[Data extract — start]

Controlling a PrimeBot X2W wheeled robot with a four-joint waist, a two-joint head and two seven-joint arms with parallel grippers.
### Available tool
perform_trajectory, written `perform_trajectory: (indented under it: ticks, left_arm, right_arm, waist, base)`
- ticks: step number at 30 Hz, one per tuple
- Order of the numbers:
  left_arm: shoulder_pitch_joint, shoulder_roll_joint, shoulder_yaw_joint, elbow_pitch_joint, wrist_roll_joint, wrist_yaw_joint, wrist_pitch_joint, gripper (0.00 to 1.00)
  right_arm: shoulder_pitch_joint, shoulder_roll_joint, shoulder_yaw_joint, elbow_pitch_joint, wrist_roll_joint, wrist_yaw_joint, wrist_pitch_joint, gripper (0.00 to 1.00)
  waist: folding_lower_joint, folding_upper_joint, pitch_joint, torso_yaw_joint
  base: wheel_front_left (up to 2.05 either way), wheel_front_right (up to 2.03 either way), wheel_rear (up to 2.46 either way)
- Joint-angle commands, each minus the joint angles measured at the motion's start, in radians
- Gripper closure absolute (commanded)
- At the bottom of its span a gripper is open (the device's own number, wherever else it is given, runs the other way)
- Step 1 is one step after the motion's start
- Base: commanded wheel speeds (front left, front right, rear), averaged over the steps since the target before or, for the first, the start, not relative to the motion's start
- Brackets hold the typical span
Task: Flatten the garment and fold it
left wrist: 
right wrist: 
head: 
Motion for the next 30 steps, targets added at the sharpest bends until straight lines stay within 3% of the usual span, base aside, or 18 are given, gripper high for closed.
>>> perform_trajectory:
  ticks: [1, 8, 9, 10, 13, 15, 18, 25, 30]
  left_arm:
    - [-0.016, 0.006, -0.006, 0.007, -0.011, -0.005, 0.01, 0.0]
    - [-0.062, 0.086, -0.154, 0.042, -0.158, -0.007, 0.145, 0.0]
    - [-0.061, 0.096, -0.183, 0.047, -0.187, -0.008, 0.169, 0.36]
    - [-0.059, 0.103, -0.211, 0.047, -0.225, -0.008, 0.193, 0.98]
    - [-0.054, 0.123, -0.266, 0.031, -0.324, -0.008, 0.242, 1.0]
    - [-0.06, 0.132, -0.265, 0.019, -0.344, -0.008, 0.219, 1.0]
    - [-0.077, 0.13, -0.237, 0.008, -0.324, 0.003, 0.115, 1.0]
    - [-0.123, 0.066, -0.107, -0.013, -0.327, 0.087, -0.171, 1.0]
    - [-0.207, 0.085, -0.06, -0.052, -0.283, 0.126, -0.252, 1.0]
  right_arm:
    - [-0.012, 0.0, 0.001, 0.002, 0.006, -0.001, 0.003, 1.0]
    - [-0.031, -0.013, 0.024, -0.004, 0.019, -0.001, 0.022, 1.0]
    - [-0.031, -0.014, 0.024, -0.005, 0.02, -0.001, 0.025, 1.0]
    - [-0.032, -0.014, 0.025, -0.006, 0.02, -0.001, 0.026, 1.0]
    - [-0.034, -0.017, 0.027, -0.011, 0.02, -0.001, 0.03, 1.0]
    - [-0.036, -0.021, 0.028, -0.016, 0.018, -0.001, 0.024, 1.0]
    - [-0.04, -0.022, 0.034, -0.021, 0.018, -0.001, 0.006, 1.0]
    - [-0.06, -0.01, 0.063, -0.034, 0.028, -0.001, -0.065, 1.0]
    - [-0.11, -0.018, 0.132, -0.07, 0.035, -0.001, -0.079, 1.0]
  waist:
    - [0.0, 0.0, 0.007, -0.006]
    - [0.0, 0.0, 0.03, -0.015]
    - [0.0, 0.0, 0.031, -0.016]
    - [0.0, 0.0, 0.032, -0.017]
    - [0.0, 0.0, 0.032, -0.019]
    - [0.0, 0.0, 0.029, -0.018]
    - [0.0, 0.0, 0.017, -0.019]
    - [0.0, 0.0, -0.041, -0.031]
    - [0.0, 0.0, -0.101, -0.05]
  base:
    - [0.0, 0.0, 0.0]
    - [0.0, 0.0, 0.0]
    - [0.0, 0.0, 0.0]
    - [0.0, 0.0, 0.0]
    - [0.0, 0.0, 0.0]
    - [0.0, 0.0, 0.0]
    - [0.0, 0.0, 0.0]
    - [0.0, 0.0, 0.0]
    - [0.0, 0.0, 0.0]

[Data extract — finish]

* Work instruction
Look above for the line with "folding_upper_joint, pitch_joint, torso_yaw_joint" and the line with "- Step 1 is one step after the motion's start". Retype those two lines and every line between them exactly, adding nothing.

* Response area
  waist: folding_lower_joint, folding_upper_joint, pitch_joint, torso_yaw_joint
  base: wheel_front_left (up to 2.05 either way), wheel_front_right (up to 2.03 either way), wheel_rear (up to 2.46 either way)
- Joint-angle commands, each minus the joint angles measured at the motion's start, in radians
- Gripper closure absolute (commanded)
- At the bottom of its span a gripper is open (the device's own number, wherever else it is given, runs the other way)
- Step 1 is one step after the motion's start

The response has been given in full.